◆ **The problem**
Each line below with the string "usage" should be copied.

◆ **Data in this exercise**
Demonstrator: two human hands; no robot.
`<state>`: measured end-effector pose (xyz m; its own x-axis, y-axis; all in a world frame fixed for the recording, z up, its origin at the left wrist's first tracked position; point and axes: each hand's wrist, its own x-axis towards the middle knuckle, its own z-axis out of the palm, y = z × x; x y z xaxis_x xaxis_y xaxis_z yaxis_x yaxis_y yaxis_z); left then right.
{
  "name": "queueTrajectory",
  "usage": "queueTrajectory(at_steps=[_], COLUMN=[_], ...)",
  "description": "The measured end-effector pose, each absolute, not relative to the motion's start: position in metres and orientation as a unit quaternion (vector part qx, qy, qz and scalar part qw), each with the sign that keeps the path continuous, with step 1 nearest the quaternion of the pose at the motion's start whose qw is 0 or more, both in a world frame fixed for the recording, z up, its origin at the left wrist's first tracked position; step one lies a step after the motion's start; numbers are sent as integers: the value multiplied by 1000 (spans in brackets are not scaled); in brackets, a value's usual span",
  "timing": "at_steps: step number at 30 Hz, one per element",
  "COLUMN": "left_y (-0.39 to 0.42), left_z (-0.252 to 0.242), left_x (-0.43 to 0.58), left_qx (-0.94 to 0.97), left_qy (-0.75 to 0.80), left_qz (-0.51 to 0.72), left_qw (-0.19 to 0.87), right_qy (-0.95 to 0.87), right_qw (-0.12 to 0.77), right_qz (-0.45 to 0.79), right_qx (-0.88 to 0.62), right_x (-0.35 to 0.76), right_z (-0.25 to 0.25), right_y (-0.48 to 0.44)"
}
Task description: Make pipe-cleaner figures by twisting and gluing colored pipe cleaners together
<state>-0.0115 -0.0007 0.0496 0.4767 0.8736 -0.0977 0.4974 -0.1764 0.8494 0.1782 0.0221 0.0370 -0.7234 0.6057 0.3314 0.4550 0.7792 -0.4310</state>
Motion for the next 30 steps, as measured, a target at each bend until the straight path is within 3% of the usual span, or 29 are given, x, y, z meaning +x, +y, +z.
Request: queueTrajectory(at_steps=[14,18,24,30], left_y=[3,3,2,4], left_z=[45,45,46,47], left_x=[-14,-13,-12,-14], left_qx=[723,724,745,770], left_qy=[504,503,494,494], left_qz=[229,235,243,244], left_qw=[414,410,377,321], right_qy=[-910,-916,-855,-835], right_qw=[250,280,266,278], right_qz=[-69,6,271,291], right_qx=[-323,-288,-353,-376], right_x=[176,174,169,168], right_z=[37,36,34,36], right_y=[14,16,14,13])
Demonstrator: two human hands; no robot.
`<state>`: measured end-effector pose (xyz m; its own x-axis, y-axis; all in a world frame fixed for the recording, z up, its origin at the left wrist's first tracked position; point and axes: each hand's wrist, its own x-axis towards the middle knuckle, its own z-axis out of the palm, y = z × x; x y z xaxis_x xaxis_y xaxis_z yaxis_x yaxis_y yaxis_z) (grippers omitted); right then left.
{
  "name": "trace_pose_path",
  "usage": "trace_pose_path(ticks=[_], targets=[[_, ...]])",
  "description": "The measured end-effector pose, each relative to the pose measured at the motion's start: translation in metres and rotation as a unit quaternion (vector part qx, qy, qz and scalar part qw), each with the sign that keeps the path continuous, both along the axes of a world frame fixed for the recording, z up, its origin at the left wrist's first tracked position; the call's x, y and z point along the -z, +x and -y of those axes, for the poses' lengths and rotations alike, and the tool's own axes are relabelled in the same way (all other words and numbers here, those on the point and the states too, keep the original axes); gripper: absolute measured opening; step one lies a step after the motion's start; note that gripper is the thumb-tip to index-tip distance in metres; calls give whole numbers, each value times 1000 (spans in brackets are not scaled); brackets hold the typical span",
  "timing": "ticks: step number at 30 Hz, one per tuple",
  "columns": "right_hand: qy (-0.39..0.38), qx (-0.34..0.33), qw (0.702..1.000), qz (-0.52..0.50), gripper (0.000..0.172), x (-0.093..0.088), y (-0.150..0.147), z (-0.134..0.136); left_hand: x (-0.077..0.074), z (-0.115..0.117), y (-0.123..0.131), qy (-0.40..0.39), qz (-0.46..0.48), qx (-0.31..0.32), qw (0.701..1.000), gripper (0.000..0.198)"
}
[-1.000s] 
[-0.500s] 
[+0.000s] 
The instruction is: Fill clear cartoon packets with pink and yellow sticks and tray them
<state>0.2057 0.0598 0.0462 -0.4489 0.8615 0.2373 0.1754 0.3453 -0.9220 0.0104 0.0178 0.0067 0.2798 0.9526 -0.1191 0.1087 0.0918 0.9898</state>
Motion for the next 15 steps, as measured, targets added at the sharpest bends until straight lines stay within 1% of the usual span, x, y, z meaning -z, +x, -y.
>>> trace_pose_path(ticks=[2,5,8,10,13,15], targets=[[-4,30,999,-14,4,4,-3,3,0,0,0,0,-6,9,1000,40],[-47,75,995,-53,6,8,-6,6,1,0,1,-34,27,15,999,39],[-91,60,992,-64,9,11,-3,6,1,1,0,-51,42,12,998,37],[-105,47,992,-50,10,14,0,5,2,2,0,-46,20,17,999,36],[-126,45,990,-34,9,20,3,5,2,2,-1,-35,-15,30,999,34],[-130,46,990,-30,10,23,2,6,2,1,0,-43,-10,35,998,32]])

◆ **Task output**
  "usage": "queueTrajectory(at_steps=[_], COLUMN=[_], ...)",
  "usage": "trace_pose_path(ticks=[_], targets=[[_, ...]])",

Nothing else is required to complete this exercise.